I think this was all about tipping, because it's Inca Trail tradition to tip the porters, the chef and the guide. The senior members of the team therefore stand and 'pitch' to you about how hard they've worked, it was a bit like The Dragon's Den!

Fortunately we'd been organised enough earlier to get all the group tips sorted out before the food arrived; we decided to give 50 soles to each porter, 100 to the chef, and about 150 soles to Julian for being such a fantastic guide.

So far, this Llama Path Inca Trail trek was probably the best "tour" or trek that either Katie or I have ever completed, anywhere.

It was virtually impossible to find a fault, they seemed to have thought of everything and executed it perfectly. For once it was a pleasure to be able to tip the staff involved, to show our appreciation for their massive effort, to ensure that we had a positive experience here.

After we had individually thanked the team for all their hard work (how very Japanese!) we could relax and watch them perform a few traditional 'Ketchwa' (the Inca language still used in the mountains to this day) songs.

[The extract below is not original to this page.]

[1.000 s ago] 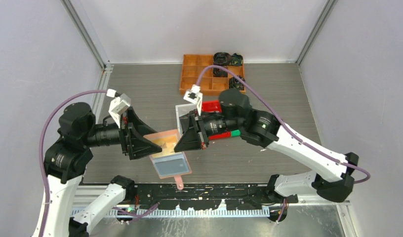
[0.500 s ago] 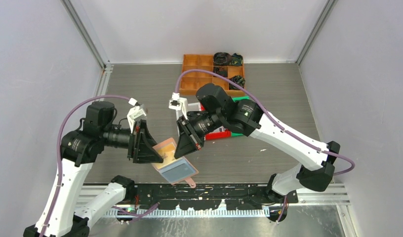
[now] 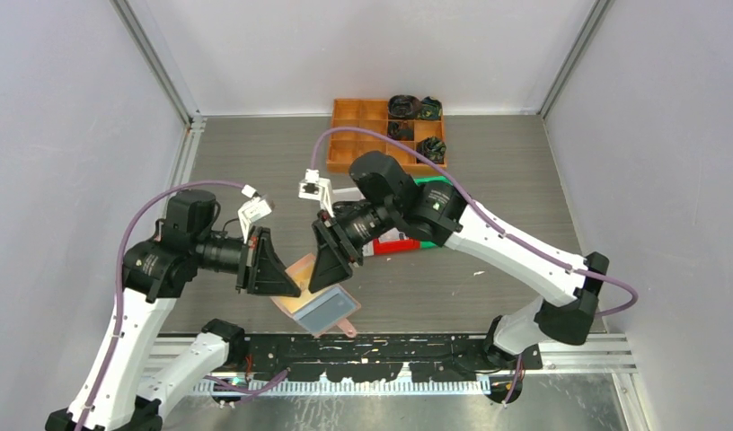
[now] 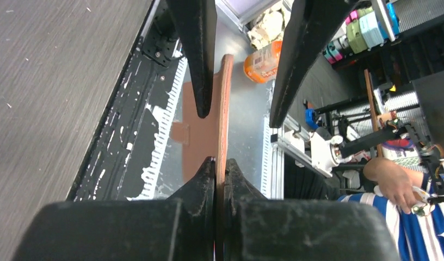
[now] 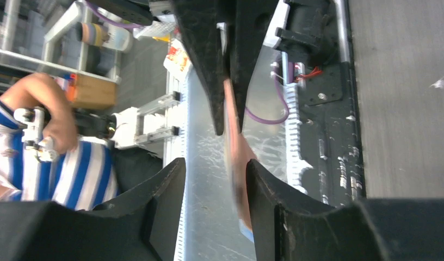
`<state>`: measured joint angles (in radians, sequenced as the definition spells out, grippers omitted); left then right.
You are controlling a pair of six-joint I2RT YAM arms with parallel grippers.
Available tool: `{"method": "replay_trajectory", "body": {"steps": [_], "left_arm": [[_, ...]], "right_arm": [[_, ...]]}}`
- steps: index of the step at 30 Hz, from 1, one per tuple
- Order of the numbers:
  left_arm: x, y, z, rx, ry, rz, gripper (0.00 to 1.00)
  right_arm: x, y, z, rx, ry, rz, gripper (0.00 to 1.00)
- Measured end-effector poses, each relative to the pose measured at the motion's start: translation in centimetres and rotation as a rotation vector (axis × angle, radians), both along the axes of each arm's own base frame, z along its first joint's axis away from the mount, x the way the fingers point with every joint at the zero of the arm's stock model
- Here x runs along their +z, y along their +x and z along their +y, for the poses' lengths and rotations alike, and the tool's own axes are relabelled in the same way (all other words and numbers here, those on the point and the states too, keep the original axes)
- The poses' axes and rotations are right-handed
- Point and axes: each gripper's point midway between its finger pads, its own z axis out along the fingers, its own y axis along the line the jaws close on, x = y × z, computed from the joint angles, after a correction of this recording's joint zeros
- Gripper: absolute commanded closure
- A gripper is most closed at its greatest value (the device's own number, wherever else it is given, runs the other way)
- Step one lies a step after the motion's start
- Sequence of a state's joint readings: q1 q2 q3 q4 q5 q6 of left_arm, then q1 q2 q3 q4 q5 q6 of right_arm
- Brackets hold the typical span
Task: Take the credit cards out of the card holder
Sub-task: Remove the credit card from the card holder.
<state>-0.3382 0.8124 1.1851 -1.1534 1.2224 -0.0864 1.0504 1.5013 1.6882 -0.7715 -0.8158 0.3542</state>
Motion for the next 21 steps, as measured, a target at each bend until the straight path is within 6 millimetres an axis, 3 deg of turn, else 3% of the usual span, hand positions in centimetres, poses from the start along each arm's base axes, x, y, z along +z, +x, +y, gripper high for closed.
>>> {"method": "replay_trajectory", "body": {"steps": [6, 11, 16, 18, 21], "left_arm": [[0.6, 1.1, -0.7, 0.106, -0.066, 0.069, 1.0], [2.8, 2.0, -1.0, 0.206, -0.13, 0.065, 1.0], [4.3, 2.6, -1.1, 0.255, -0.173, 0.065, 1.0], [4.5, 2.6, -1.1, 0.261, -0.18, 0.075, 0.93], [4.7, 2.6, -1.1, 0.266, -0.185, 0.077, 0.74]], "right_arm": [[-0.1, -0.1, -1.6, -0.07, 0.181, 0.091, 0.51], [1.5, 0.0, -2.4, -0.123, 0.349, 0.139, 0.56], [2.2, -0.2, -2.7, -0.152, 0.442, 0.185, 0.87], [2.3, 0.0, -2.6, -0.163, 0.446, 0.197, 0.95], [2.4, 0.0, -2.6, -0.167, 0.443, 0.201, 0.99]]}}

To be honest they weren't natural singers because most of them were devastatingly shy, so it was more of a collective tuneless mumble, with only Julian singing away like he was on the Spion Kop!

This part of the night felt a bit like 'The X-Factor'! How many more tv shows were to come?!

The only problem with the end of the porter's performance was that Julian explained that it was now turn!

We had practised our performances very quickly at the bar earlier, where we'd decided to each sing our national anthems, which we thought they would really enjoy.

We also agreed to go in alphabetical order, so Adam & Lisa started us off with a bit of ´Advance Australia Fair´ action, before a chant of "Ozzie Ozzie Ozzie!" handed the batton over to Team Canada, the double-act of Manjeep and Sunny, who roared through ´Oh Canada´ before handing over to Katie & I.

Our rousing performance of ´God Save The Queen´ was an epic affair, with our voices booming across the valley, as grown men wept at its sheer magnificence and resonance.

Ok, that was a lie, but we sang our little hearts out and the rest of Team Commonwealth even joined in at the end, which was a really lovely touch. 

Our football chant of "En-ger-land, En-ger-land, En-ger-land" then passed the metaphorical ball to Team New Zealand!

(I desparately wanted to do the "Neville family" Liverpool song instead, but Katie said that she'd divorce me because it's so full of swearing!)

Jane nailed a fantastic solo performance of the Kiwi national anthem in MAORI (!), before handing the batton to the final sprinter, her partner Nick.
 
Nick had very bravely decided to bring our show to a rousing finale with a performance of his high school 'haka', the powerful Maori tribal dance which the All Black rugby team perform to psych-out their opposition before each game.

This was quite someting, but also highly amusing, so I was rolling around in front of him trying to capture this on the camera. I wish I'd thought to video it!

The Haka !

The porters LOVED our performance and gave us a fantastic reception which must have been heard across the huge campsite, which was packed full!

We were all hugely relieved that this horror show was over, so imagine how we felt when from nowhere the music started up again, and the porters rushed out to dance with our girls, which is no doubt the highlight of their trek, the swines! ;)

Manjeep was loving it, while Sonny cringed and Katie hid in the shadows, the big chicken!

The Dance !

Unfortunately I 'accidentally' nudged Katie out into the light again, where she was instantly grabbed and thrown around i tomon an amusing fashion, before we all collapsed in a heap and thanked the porters and Julian for a memorable last night!

The Dance 2

We went to sleep at about 9pm, with a VERY early 4am start ahead of us tomorrow, to try and beat the hordes to the checkpoint.
 
From the checkpoint we would head to the famous 'Sun Gate' and our first glimpse of Machu Picchu, at last!

We'd had a fantastic trip so far, we just hoped that we would be able to see the famous lost city tomorrow!